Date: Thu, 14 Jan 1993 06:58:47 +0200
From: Ari Lemmke <arl@cs.hut.fi>
Organization: Helsinki University of Technology, Finland.


You might have tool to take out http addresses out of text files or mail, but not all of us have Nexts ;-)

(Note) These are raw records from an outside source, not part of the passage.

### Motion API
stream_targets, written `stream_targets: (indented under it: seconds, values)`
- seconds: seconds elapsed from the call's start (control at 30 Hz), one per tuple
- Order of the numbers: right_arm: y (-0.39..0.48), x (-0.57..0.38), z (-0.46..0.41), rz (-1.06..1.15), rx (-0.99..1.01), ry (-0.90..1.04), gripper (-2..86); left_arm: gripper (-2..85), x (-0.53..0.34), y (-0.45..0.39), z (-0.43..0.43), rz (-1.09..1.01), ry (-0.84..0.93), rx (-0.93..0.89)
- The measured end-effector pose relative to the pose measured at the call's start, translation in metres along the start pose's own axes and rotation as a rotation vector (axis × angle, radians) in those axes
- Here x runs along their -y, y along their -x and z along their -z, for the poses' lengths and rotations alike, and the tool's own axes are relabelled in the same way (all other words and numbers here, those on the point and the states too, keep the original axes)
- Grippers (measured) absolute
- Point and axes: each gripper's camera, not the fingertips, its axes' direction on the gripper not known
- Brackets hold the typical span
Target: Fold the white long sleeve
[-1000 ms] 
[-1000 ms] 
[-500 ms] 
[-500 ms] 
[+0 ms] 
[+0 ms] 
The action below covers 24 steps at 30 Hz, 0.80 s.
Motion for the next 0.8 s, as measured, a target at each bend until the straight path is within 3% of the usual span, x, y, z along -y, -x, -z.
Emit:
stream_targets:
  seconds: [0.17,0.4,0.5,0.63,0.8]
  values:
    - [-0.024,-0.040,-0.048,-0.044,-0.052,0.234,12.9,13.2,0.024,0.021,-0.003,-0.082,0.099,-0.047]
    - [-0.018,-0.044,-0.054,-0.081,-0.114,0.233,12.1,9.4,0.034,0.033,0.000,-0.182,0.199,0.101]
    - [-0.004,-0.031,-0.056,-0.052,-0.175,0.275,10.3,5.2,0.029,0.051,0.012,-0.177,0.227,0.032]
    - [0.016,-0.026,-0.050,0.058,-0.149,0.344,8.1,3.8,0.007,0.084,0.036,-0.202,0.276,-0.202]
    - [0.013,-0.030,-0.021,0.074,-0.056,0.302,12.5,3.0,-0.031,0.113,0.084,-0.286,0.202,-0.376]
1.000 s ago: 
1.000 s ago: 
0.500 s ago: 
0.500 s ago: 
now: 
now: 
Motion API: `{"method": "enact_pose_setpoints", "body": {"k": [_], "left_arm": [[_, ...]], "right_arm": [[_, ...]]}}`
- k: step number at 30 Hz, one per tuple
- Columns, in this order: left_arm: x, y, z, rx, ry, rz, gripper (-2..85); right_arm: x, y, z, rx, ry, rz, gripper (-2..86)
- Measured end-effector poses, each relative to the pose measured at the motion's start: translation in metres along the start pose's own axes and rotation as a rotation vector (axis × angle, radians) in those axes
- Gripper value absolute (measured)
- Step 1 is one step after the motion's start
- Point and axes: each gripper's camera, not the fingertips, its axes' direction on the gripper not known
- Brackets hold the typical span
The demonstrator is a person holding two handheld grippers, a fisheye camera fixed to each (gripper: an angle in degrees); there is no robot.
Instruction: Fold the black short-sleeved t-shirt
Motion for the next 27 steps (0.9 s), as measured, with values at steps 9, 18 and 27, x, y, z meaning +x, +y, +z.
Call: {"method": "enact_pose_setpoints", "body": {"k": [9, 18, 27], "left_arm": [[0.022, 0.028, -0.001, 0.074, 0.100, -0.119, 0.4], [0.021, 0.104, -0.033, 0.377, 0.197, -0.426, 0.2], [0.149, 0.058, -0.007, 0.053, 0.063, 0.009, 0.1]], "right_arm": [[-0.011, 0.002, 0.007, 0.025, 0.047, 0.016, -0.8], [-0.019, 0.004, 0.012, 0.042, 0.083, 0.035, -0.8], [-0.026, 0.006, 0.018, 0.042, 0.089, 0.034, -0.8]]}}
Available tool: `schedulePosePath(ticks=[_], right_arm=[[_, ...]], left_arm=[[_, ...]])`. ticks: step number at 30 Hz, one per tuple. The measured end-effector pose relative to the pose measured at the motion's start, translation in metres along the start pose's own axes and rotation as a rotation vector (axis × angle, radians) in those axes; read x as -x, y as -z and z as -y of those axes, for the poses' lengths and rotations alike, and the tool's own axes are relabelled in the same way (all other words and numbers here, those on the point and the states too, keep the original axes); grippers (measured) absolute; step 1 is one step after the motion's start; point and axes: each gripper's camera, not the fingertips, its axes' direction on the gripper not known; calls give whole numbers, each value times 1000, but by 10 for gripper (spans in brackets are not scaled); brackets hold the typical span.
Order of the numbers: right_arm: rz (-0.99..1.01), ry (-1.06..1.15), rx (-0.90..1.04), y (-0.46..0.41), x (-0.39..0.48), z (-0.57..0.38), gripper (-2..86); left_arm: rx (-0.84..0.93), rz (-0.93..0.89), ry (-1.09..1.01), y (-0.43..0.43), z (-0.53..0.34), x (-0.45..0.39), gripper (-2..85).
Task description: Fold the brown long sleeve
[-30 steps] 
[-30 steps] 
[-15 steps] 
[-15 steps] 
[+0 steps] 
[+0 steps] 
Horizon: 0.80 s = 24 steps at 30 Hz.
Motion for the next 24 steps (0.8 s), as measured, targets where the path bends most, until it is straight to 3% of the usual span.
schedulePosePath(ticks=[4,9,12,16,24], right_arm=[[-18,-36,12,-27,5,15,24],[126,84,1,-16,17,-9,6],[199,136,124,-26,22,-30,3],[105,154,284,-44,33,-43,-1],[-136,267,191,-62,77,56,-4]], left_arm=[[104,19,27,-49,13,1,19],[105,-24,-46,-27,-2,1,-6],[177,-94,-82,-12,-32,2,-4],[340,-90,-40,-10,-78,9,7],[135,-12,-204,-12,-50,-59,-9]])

This might be useful for someone.

arl
#!/usr/bin/perl
#
#	get_www
#
#	Get http addresses out of mails [mailing list] or text files.
#	Standard mailbox format is used for input.
#
#	Use:
#		perl get_www < mailbox > foo.html
#		www foo.html
#
#	This script outputs:
#		* the mail Subject: line content as "H1" header,
#		* as the text "P" 3 lines before the line http address
#		  is, and 2 lines after the line.
#		* and the http:// address as the anchor text, so
#		  you can check out directly if it is a valid one.
#
#	Kludges: Regexps could be squuzed ;-), but then it would
#		 be hard to read them.
#		 The name for this script could be nice, but this
#		 is another perl-kludge anyway.
#
#	@ arl // 1993
#

sub
analyze
{
	local(@mymail)		= @_;
	local($i)		= 0;
	local(@save)		= ();
	local($subject)		= '';
	local($http)		= '';

	foreach (@mymail)
	{
		if ( /^Subject:/ )
		{
			$subject = $_;
			$subject =~ s/^Subject://;
			$subject =~ s/^[\t ]*//;
		}

		if ( /http:\/\// )
		{
			push( @save, "<H1>" . $subject . "</H1>" );
			push( @save, "<P>" );
			push( @save, @mymail[($i-3)..($i+2)] );
			$http = $_;
			$http =~ s/.*http/http/;
			$http =~ s/[> "]*$//;
			push( @save, "<A HREF=\"" . $http . "\" >" .
				$http . "</A>" );
		}

		$i++;
	}

	foreach (@save)
	{
		print $_,"\n";
	}
}

$have		= 0;
@mail		= ();

while (<>)
{
	chop;

	if ( /^From / )
	{
		if ( $have eq 1 )
		{
			&analyze( @mail );
			@mail = ();
			$have = 0;
		}
		push( @mail, $_ );
	}
	else
	{
		push( @mail, $_ );
	}

	$have = 1;
}

&analyze( @mail );